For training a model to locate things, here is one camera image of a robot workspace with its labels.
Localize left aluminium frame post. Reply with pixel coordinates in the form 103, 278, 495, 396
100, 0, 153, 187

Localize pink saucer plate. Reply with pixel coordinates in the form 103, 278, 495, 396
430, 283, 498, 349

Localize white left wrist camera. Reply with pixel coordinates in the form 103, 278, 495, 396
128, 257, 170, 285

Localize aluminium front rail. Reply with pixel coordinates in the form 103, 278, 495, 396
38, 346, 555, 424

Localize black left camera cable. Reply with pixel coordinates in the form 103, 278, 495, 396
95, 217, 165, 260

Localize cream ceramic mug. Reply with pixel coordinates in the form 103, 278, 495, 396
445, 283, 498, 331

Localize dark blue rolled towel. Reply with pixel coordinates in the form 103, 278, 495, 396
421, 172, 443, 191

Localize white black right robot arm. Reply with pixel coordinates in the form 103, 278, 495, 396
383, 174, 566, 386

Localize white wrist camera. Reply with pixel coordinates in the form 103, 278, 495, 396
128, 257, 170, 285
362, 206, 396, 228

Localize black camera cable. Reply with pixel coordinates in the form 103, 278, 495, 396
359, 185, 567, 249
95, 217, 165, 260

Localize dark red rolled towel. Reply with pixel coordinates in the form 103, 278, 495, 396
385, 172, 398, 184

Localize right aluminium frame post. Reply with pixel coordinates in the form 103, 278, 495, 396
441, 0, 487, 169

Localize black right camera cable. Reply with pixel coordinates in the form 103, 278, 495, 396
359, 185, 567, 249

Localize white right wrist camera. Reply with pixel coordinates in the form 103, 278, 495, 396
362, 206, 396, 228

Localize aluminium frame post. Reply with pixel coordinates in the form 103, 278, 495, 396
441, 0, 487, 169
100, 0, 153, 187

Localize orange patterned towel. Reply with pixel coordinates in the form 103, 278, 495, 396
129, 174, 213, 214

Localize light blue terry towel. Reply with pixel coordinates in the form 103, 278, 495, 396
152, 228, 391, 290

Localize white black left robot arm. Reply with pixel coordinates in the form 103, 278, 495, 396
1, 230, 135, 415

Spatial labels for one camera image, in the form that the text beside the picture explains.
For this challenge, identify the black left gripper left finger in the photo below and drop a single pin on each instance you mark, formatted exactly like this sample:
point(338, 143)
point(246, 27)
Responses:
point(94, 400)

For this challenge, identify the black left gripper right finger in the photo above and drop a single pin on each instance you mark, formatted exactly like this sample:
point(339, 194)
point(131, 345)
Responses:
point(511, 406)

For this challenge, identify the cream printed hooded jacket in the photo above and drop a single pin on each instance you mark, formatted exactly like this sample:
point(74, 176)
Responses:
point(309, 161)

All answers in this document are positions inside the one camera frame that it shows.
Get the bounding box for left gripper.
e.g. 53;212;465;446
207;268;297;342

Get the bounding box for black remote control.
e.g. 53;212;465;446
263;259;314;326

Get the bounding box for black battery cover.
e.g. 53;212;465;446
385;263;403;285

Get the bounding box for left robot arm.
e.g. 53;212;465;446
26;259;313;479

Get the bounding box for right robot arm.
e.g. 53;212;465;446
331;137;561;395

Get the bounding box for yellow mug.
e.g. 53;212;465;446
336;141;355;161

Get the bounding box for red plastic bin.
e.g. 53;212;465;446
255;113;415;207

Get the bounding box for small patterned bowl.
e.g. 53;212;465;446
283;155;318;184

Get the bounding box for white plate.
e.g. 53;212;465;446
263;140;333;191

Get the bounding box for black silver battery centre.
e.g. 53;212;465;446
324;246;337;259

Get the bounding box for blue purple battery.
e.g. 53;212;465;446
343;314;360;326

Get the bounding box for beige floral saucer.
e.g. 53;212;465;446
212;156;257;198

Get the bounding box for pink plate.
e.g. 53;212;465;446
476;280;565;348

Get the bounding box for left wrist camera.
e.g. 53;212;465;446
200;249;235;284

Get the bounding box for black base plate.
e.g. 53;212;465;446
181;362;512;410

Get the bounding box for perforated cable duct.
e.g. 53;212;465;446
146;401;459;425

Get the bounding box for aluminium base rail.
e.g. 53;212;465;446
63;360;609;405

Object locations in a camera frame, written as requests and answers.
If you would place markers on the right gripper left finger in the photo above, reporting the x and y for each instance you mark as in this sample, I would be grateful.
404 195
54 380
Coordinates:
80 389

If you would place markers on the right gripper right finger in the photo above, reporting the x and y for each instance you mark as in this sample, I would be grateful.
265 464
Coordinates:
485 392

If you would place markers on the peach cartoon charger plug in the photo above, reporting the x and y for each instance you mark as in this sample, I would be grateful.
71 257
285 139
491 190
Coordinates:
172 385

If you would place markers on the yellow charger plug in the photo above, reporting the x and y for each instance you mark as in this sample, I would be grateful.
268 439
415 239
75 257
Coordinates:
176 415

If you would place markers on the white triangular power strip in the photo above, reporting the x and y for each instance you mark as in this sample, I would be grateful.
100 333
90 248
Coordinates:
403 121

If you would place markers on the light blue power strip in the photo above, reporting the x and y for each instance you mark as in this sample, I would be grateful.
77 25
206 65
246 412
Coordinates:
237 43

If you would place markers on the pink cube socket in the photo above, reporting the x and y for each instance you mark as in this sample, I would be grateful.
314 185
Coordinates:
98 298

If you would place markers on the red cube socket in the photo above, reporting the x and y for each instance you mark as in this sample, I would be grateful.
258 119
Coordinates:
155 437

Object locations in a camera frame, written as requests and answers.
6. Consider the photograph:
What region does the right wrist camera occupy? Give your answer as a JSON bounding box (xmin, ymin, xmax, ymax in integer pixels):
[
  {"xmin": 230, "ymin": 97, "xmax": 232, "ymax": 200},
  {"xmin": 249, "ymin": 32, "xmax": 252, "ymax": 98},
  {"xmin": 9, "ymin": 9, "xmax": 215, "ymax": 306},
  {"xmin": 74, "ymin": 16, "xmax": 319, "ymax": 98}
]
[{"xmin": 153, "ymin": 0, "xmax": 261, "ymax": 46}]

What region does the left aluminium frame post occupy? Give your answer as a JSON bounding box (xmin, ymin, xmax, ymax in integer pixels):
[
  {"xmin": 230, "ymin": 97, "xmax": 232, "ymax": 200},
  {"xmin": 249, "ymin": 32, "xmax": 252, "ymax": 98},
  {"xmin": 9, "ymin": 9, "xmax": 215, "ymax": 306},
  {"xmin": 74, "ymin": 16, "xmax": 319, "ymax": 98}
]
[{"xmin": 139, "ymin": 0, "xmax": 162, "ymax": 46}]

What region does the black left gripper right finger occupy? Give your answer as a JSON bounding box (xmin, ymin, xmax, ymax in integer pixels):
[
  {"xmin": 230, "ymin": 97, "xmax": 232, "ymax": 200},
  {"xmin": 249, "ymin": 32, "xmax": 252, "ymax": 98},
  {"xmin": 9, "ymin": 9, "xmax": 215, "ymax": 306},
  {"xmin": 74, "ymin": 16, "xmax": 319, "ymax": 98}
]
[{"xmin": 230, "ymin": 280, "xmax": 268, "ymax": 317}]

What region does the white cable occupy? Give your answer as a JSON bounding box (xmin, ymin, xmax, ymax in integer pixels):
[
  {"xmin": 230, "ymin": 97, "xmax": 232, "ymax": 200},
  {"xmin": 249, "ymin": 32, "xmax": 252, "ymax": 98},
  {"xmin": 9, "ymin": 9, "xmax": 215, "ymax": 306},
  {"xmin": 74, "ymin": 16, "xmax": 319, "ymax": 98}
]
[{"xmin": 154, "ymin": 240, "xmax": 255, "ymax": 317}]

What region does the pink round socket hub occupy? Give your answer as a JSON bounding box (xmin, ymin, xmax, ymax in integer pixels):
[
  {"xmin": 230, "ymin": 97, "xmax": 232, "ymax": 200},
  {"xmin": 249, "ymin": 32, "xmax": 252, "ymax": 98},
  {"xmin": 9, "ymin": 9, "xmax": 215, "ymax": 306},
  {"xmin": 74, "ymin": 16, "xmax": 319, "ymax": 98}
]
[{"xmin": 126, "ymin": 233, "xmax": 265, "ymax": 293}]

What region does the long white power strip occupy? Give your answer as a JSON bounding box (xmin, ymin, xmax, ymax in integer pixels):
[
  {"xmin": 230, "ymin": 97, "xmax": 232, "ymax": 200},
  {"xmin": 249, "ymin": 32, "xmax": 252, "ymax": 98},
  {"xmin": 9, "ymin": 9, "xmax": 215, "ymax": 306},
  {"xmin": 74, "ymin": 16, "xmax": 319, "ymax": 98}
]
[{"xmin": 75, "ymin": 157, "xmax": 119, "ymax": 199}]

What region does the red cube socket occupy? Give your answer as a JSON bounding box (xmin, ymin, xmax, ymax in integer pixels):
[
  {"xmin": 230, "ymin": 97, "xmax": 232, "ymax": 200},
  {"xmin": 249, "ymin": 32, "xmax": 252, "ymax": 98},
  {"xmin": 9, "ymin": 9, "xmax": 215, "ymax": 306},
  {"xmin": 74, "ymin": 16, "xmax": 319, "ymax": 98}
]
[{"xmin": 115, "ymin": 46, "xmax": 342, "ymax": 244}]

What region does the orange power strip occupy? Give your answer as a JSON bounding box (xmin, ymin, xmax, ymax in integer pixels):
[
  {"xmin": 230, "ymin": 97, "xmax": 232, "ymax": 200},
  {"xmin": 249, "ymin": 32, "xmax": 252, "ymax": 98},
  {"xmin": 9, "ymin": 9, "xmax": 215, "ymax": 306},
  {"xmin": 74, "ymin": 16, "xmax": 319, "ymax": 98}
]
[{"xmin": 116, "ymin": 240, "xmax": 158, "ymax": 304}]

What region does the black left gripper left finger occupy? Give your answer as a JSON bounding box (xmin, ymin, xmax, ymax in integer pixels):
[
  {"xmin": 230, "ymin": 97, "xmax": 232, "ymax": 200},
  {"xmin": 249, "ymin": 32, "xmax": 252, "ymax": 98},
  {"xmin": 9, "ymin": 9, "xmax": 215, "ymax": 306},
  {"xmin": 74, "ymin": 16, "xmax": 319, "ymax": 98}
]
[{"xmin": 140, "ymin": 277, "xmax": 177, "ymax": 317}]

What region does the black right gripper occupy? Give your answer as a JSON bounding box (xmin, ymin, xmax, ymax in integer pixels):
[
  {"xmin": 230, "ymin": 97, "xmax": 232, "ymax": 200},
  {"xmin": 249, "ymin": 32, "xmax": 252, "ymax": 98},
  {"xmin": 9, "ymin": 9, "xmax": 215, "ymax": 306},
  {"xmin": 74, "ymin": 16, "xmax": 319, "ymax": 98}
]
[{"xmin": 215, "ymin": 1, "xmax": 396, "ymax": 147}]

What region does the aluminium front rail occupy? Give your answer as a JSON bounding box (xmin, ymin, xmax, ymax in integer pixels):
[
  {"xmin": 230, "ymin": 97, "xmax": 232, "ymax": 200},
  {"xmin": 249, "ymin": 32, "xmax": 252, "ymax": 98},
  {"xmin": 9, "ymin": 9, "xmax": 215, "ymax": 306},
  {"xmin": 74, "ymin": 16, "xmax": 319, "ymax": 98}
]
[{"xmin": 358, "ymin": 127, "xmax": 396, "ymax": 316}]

| Directions |
Read the material above and copy out each line holding "socket".

| Answer for the task |
If you would place markers on the pink cube socket in the photo above, reporting the x and y for each instance you mark as in this sample, I would be grateful.
If you would place markers on the red cube socket in the photo above, reporting the x and y for each instance you mark as in this sample, I would be grateful.
What region does the pink round socket hub occupy? Give your answer as a JSON bounding box (xmin, ymin, xmax, ymax in integer pixels):
What region does the red cube socket occupy? Give your answer as a JSON bounding box (xmin, ymin, xmax, ymax in integer pixels):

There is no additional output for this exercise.